The Xiaomi Mi A1 is a 5.5inch, Snapdragon 635 phone with dual cameras, full metal body, 64GB ROM and a 3,080mAh battery. It’s rocking official, stock Oreo, 4G, a headphone jack, USB 3-C and all the other mod cons. It’s essentially an underpowered Pixel 2 and is currently only being sold in India and a few other small markets.
How cheap is cheap?
How much? $250 AUD. You could effectively buy four of them for the price of a single Pixel 2, and while it’s not OLED, it is backed by Google’s Android One program that's very similar to the Pixel’s; thus the full experience would be almost identical.
The problem is that we aren’t buying phones based on our needs, we’re still buying phones like we have little choice. Unless you are playing the most powerful games available, or using a VR device – why do you need the latest, fastest, Snapdragon? Why lease or buy a $1,200 phone on a plan for two years when you could get something just as good, capable and supported for a quarter of the price?
OnePlus has also released their own incredibly popular, well received phone – the OnePlus 5T. Unlike the Mi A1 however, it DOES feature higher specs for power users as well as a dedicated community and ongoing support.

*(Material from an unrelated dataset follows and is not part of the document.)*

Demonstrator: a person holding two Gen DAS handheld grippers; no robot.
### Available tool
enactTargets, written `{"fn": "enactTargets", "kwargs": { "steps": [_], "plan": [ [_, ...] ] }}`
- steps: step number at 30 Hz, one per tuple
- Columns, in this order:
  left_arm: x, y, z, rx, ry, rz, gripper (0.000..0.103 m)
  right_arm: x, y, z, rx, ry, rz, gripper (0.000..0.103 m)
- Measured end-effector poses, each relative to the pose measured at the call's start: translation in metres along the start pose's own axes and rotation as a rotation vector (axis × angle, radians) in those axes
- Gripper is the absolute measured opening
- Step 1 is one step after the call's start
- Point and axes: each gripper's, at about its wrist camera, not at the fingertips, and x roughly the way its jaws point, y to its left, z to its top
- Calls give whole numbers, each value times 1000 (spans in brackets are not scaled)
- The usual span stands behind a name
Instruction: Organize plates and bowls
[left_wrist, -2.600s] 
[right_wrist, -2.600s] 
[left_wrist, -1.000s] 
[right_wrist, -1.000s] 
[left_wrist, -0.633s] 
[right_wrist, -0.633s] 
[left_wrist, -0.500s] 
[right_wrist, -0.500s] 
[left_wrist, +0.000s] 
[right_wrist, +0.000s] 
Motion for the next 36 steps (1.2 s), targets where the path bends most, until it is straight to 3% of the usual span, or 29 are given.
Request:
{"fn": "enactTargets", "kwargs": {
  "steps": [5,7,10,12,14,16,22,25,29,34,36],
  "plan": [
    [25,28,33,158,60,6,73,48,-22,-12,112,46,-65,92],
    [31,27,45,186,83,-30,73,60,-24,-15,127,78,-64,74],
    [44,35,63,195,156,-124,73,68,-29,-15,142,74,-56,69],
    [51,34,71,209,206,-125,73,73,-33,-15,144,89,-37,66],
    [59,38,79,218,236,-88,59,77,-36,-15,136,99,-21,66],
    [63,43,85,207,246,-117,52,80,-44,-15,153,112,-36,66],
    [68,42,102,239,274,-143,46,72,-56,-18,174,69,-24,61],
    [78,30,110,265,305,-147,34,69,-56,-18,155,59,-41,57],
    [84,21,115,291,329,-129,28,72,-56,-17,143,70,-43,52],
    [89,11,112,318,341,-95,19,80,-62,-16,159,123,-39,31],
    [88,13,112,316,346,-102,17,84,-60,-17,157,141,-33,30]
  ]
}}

The price? $569.
Both of these phones don’t have local release support, yet, but there is a strong import market growing thanks to sites like Gearbest, BangGood and AliExpress which offer direct from China sales with fast shipping options, optional warranties and other hooks to draw in Western wallets.
The other caveat here, obviously, is iOS. If you want that experience, you need an iPhone, and Apple isn’t exactly going to drop the prices of its devices any more than it needs to. But the lukewarm response of the iPhone X in China, compared to comparable cheaper devices has been telling, and rumours that cheaper, less powerful options (which is has done before with the iPhone SE) are on the cards for this years’ revisions to keep them competitive in developing countries where, as Google says, “The Next Billion” users exist.
On top of that, the insane pressure that could emanate from a strong budget smartphone maker releasing a very well marketed, sub $400 device could push Samsung, Google and Apple to be much more competitive than they are. There are plenty of powerful phones on the market now – just no-one knows about them yet. Watch that change over the next few years.